El trazo de carmín anaranjado en la taza de café hubiese sido suficiente. No era detective, pero sí camarero con muchos tiros de desertor dados. Nada más verla entrar su lenguaje corporal delató que algo no iba bien, nada bien para ser más exactos.
Lo primero que hizo fue preguntar por el baño; él extendió el índice señalándole la dirección sin decir una sola palabra y haciendo como que retomaba sus quehaceres no dejó de seguirla con disimulo. Al pedirle un café con leche mientras cruzaba la barra la notó inquieta, huidiza y acelerada. Tardó más de la cuenta dentro del descuidado aseo así que el humo de la pequeña taza fue menguando y una capa de nata color café selló la superficie dejando de tener un aspecto apetecible; la penumbra lumínica tampoco acompañaba. Poca gente en el bar a esa hora, a esa y a cualquier otra, poca gente en el bar.
Al volver vertió el sobre de azúcar quedando suspendida en la membrana de nata que terminó cediendo por el peso. Andaba perdida en el minúsculo remolino que la cuchara avivaba con el repetitivo remover de su mano. Más frío todavía, pensó mirándola de reojo. Se lo llevó a la boca, bebió el primer sorbo poniendo cara de asco. Pidió una copa de anís, y otra. Espero que no tengas que conducir, bonita, dijo mientras le servía la tercera. Ella le miró por primera vez directo a los ojos desafiándolo; él, viendo más allá, pudo reconocer el familiar abismo del miedo en su mirada.

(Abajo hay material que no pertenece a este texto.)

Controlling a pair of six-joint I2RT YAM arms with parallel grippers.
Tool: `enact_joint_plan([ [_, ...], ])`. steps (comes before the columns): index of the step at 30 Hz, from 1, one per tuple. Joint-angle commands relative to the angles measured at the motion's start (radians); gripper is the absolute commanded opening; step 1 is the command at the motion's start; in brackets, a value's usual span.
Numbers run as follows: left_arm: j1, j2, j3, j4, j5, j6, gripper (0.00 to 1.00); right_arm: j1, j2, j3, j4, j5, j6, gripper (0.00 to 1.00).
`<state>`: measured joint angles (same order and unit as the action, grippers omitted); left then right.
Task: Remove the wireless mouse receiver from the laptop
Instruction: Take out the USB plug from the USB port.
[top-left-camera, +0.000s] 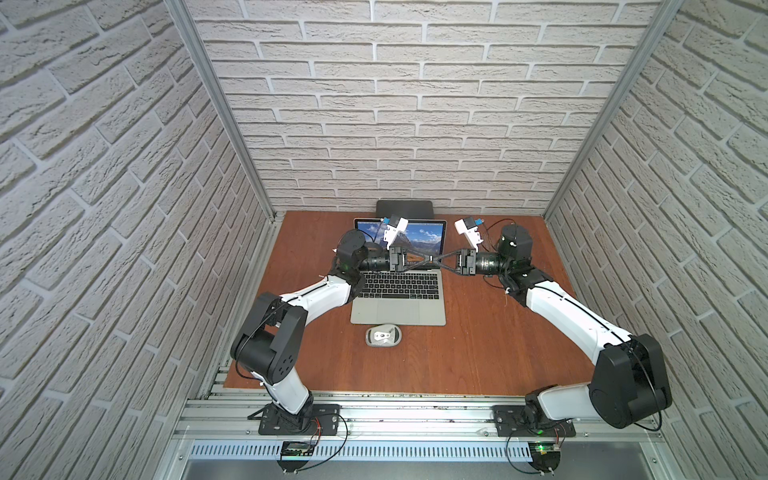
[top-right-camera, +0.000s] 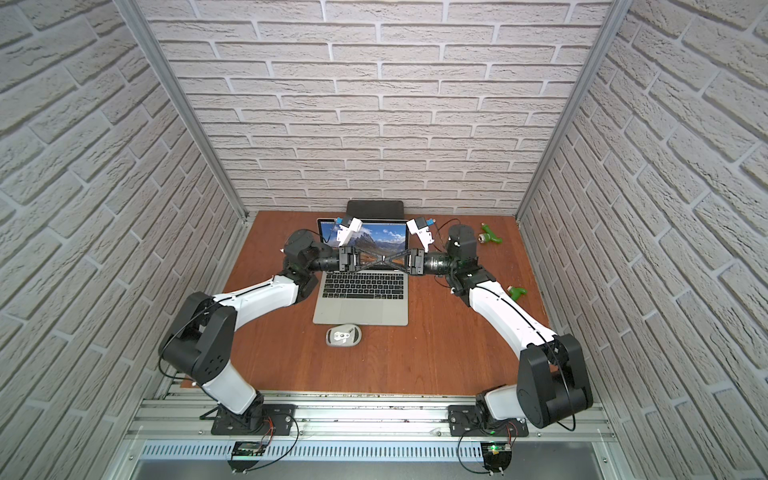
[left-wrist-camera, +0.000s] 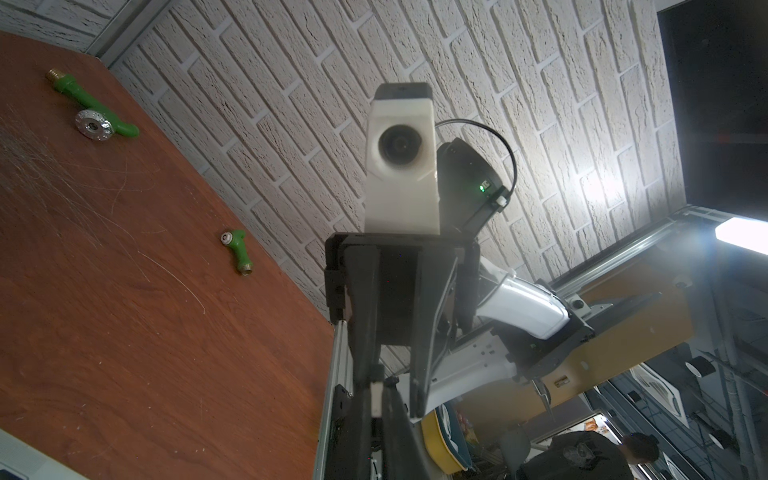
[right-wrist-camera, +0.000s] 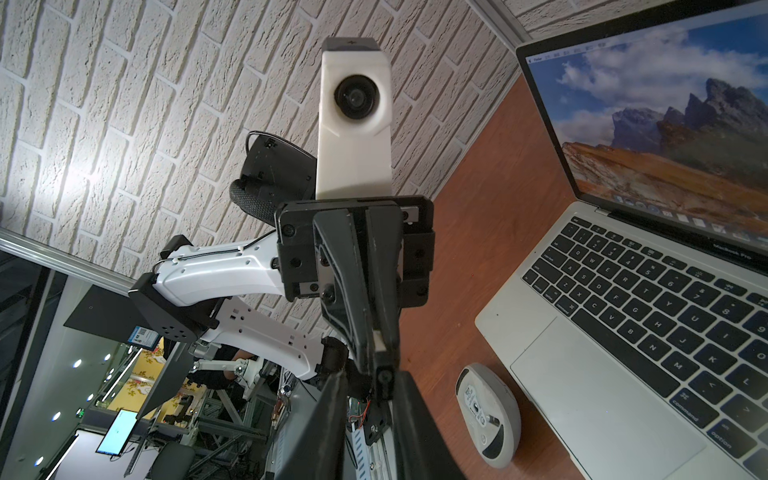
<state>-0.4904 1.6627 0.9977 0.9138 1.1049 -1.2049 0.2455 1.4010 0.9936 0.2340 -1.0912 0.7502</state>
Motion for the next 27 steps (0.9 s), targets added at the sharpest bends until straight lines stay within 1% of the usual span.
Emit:
enact_joint_plan([
  [1,-0.007,-0.028,0.018,0.024,0.018,0.024,0.00,0.008,0.005,0.042,0.030,-0.008,-0.023,0.21],
  [4,-0.009,-0.030,0.020,0.010,0.022,0.034,0.00,0.008,0.009,0.046,0.031,-0.003,-0.027,0.19],
  [7,-0.013,-0.032,0.021,0.000,0.028,0.039,0.00,0.008,0.009,0.054,0.030,0.003,-0.026,0.22],
  [9,-0.013,-0.033,0.021,-0.007,0.032,0.041,0.00,0.008,0.008,0.058,0.030,0.005,-0.025,0.26],
  [10,-0.015,-0.036,0.020,-0.007,0.032,0.042,0.00,0.008,0.006,0.059,0.030,0.004,-0.026,0.25],
  [13,-0.014,-0.044,0.025,-0.029,0.032,0.053,0.00,0.009,0.007,0.063,0.020,0.002,-0.030,0.14],
  [14,-0.014,-0.048,0.027,-0.045,0.030,0.064,0.00,0.009,0.006,0.063,0.021,-0.002,-0.029,0.09],
  [15,-0.014,-0.051,0.027,-0.057,0.027,0.072,0.00,0.009,0.007,0.062,0.021,-0.003,-0.030,0.07],
  [18,-0.014,-0.059,0.027,-0.069,0.028,0.085,0.00,0.011,0.006,0.059,0.007,-0.007,-0.035,0.06],
  [20,-0.014,-0.062,0.029,-0.078,0.024,0.089,0.00,0.011,0.000,0.053,0.000,-0.003,-0.041,0.03],
  [27,-0.007,-0.053,0.028,-0.090,0.006,0.096,0.00,0.011,0.008,0.066,-0.028,-0.013,-0.040,0.03],
])
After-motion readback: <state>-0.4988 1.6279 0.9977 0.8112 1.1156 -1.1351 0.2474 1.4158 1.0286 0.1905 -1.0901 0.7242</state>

Fueron desalojando el bar los tres clientes habituales que antes de una insípida y solitaria cena bajaban a jugar una partida de dominó y un borracho silencioso e inofensivo cuyo hogar era la esquina de la barra. Ella permaneció inmóvil en la banqueta; parecía más tranquila sin clientela, aunque lo normal hubiese sido sentirse más intimidada a solas con un desconocido.
Es hora de irse a casa comentó después de haber limpiado las cuatro mesas y recogido la barra. Pagó y se fue sin despedirse, igual de huidiza pero su andar más anisado. La copita con línea roja fileteada la lavó a mano, la secó y la llevó a la estantería junto con las otras. La taza, con su carmín naranja, la colocó en el circular lavavajillas.

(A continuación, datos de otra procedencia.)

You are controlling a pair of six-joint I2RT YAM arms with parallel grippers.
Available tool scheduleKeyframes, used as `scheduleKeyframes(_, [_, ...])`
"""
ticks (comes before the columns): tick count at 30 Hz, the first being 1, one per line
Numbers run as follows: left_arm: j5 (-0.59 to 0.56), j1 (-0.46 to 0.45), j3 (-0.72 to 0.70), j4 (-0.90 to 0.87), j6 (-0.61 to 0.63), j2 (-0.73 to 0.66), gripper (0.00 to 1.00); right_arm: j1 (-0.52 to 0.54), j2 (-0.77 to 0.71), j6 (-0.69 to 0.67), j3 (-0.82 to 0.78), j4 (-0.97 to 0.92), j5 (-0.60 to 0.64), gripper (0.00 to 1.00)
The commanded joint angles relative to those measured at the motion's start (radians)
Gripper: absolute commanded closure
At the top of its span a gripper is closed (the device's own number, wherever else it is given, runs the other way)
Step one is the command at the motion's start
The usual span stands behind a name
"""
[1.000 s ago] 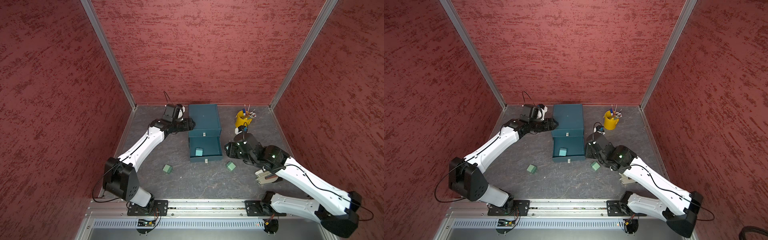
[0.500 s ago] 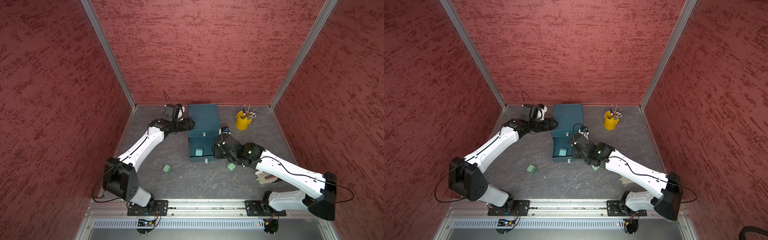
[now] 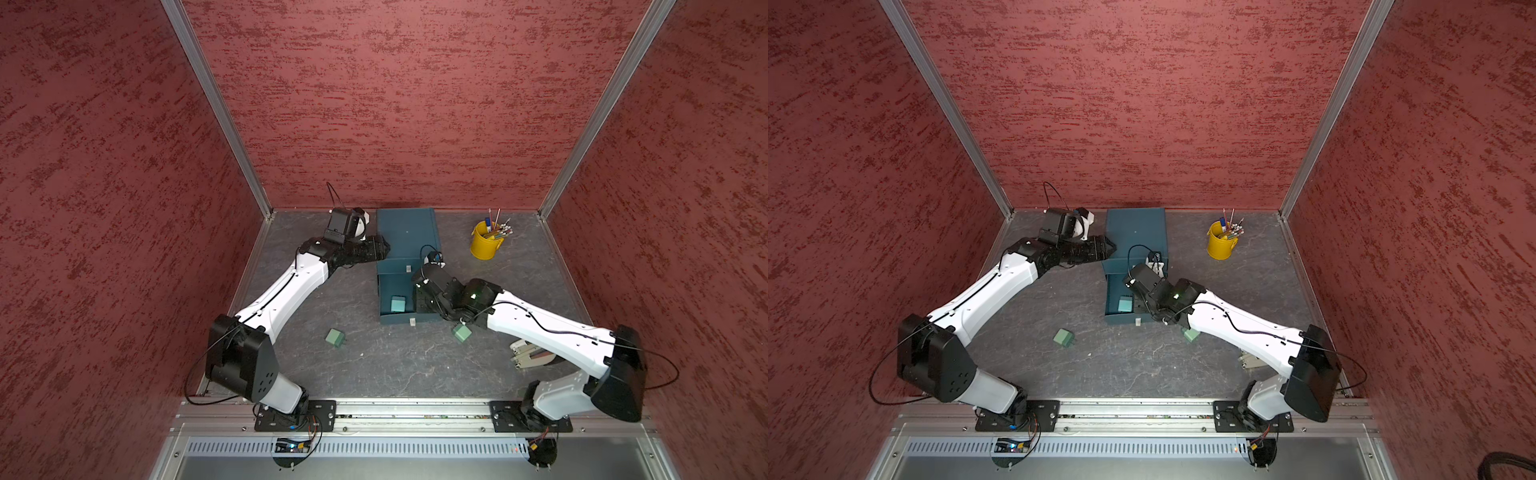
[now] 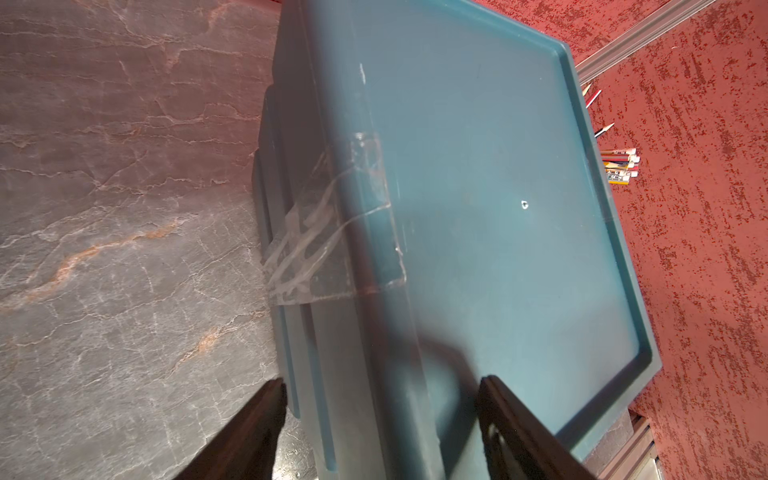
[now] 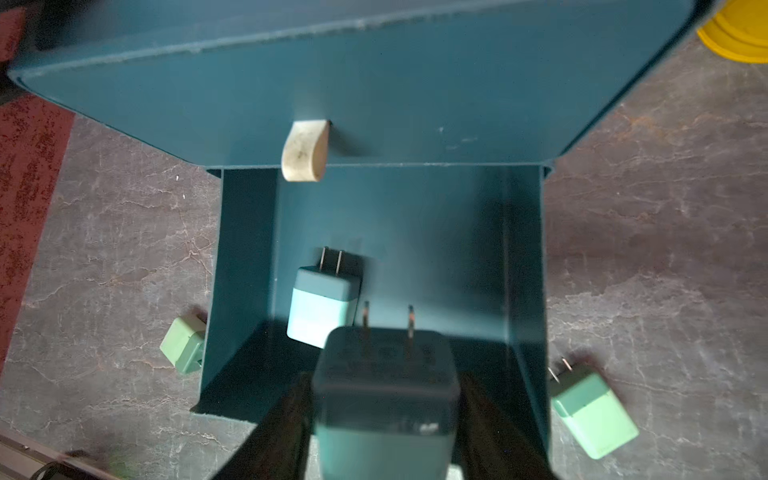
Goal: Place the plugs into the drawer by color
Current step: Place the plug in the drawer.
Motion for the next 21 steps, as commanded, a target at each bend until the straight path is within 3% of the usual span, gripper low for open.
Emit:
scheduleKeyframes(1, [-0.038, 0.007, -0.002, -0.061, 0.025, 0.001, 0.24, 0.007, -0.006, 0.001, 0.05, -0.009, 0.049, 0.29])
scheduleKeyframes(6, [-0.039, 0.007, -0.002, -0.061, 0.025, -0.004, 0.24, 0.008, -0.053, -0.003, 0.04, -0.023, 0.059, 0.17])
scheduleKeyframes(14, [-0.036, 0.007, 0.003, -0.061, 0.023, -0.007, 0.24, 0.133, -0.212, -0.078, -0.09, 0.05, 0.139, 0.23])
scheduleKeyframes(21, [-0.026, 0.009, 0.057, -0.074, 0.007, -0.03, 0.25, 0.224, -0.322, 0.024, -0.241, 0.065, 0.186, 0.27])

Al día siguiente subió la persiana y casi sin haber llegado todavía a la barra, entraron dos mujeres que, aunque venían de paisanas, se identificaron como policías sacando sus placas. Disimuló su incomodidad. Mostraron una foto robot. Era ella. No preguntó nada por si le aflorase un mínimo atisbo de empatía con la justicia. Nadie por aquí con esos rasgos, agentes, dijo recordando el hondo temor de su mirada que aquel dibujo no recogía.
Envuelto en su invisible halo de prófugo, le puso jabón al lavavajillas, apretó el botón de inicio sin temblarle el dedo y la temperatura del agua hizo desaparecer el carmín de la taza.